Problem:
In the copy, include no pictures. Reproduce the rest of the entries exactly.

══ Provided material ══

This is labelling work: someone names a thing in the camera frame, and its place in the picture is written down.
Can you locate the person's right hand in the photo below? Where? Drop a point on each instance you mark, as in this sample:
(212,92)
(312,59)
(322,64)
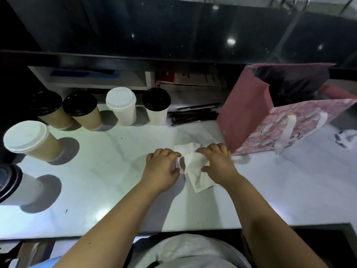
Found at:
(221,167)

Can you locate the person's left hand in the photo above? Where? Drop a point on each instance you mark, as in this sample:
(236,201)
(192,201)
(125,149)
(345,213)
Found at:
(159,171)

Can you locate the person's right thumb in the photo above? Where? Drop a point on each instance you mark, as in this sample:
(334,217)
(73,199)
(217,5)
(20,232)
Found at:
(205,169)

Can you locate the person's left thumb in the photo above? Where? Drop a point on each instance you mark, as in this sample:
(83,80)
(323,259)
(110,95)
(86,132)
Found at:
(176,172)

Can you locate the white paper napkin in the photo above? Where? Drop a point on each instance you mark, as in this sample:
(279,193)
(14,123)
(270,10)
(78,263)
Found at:
(195,170)

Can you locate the person's left forearm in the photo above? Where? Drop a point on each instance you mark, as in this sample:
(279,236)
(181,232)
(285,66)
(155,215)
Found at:
(117,228)

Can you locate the person's right forearm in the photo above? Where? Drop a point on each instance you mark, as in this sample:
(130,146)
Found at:
(267,228)

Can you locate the pile of black straws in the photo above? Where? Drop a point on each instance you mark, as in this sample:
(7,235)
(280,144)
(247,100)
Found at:
(193,115)

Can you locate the pink paper gift bag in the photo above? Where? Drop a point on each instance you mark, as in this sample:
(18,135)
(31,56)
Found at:
(251,117)

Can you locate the white cup with black lid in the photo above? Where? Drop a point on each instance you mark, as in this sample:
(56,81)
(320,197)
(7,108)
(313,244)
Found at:
(156,106)
(16,186)

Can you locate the person's white shirt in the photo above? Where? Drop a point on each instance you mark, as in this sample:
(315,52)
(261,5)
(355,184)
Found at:
(192,252)

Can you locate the red and brown packets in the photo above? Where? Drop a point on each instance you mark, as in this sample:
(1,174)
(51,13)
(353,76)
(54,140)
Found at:
(192,79)

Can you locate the brown cup with black lid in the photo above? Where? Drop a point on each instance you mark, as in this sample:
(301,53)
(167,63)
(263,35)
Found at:
(83,111)
(51,110)

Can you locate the white shelf organizer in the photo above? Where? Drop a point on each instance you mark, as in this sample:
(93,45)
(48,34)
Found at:
(92,79)

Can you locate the black raised counter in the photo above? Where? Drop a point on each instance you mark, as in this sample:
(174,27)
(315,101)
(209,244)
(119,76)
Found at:
(156,33)

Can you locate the black and white object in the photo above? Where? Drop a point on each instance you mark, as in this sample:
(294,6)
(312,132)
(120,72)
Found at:
(347,138)

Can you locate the brown cup with white lid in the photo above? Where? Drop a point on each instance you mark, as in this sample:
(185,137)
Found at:
(30,140)

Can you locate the blue cloth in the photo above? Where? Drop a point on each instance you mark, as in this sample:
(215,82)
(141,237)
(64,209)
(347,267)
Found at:
(46,262)

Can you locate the metal hooks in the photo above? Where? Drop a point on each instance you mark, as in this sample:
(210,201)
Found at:
(290,2)

═══

Answer for this exercise:
This is labelling work: someone names a thing in the camera frame, and its place in the picture is written down.
Can you locate the person's right hand in the photo below? Where? Drop a point on each instance you mark, as in this sample:
(212,92)
(312,59)
(322,64)
Found at:
(221,167)

Can you locate the person's left hand in the photo above? Where? Drop a point on each instance you mark, as in this sample:
(236,201)
(192,201)
(125,149)
(345,213)
Found at:
(159,171)

Can you locate the person's right thumb in the photo above? Where? Drop a point on each instance you mark, as in this sample:
(334,217)
(73,199)
(217,5)
(20,232)
Found at:
(205,169)

Can you locate the person's left thumb in the photo above? Where? Drop a point on each instance you mark, as in this sample:
(83,80)
(323,259)
(110,95)
(86,132)
Found at:
(176,172)

Can you locate the white paper napkin in the photo above? Where? Drop a point on each instance you mark, as in this sample:
(279,193)
(14,123)
(270,10)
(78,263)
Found at:
(195,170)

Can you locate the person's left forearm in the photo above? Where? Drop a point on each instance you mark, as in this sample:
(279,236)
(181,232)
(285,66)
(155,215)
Found at:
(117,228)

Can you locate the person's right forearm in the photo above? Where? Drop a point on each instance you mark, as in this sample:
(130,146)
Found at:
(267,228)

Can you locate the pile of black straws in the photo above? Where? Drop a point on each instance you mark, as in this sample:
(7,235)
(280,144)
(247,100)
Found at:
(193,115)

Can you locate the pink paper gift bag in the photo above? Where? Drop a point on each instance you mark, as in this sample:
(18,135)
(31,56)
Found at:
(251,117)

Can you locate the white cup with black lid in the photo above? Where? Drop a point on each instance you mark, as in this sample:
(56,81)
(320,197)
(7,108)
(313,244)
Found at:
(156,106)
(16,186)

Can you locate the person's white shirt in the photo above? Where? Drop a point on each instance you mark, as in this sample:
(315,52)
(261,5)
(355,184)
Found at:
(192,252)

Can you locate the red and brown packets in the photo above? Where? Drop a point on each instance you mark, as in this sample:
(1,174)
(51,13)
(353,76)
(54,140)
Found at:
(192,79)

Can you locate the brown cup with black lid in the photo above? Where? Drop a point on each instance you mark, as in this sample:
(301,53)
(167,63)
(263,35)
Found at:
(83,111)
(51,110)

Can you locate the white shelf organizer in the photo above? Where? Drop a point on each instance you mark, as in this sample:
(93,45)
(48,34)
Found at:
(92,79)

Can you locate the black raised counter in the photo above? Where? Drop a point on each instance you mark, as in this sample:
(174,27)
(315,101)
(209,244)
(119,76)
Found at:
(156,33)

Can you locate the black and white object in the photo above? Where? Drop a point on each instance you mark, as in this sample:
(294,6)
(312,132)
(120,72)
Found at:
(347,138)

Can you locate the brown cup with white lid in the photo above? Where? Drop a point on each instance you mark, as in this sample:
(185,137)
Found at:
(30,140)

Can you locate the blue cloth in the photo above? Where? Drop a point on each instance you mark, as in this sample:
(215,82)
(141,237)
(64,209)
(347,267)
Found at:
(46,262)

Can you locate the metal hooks in the photo above? Where? Drop a point on each instance you mark, as in this sample:
(210,201)
Found at:
(290,2)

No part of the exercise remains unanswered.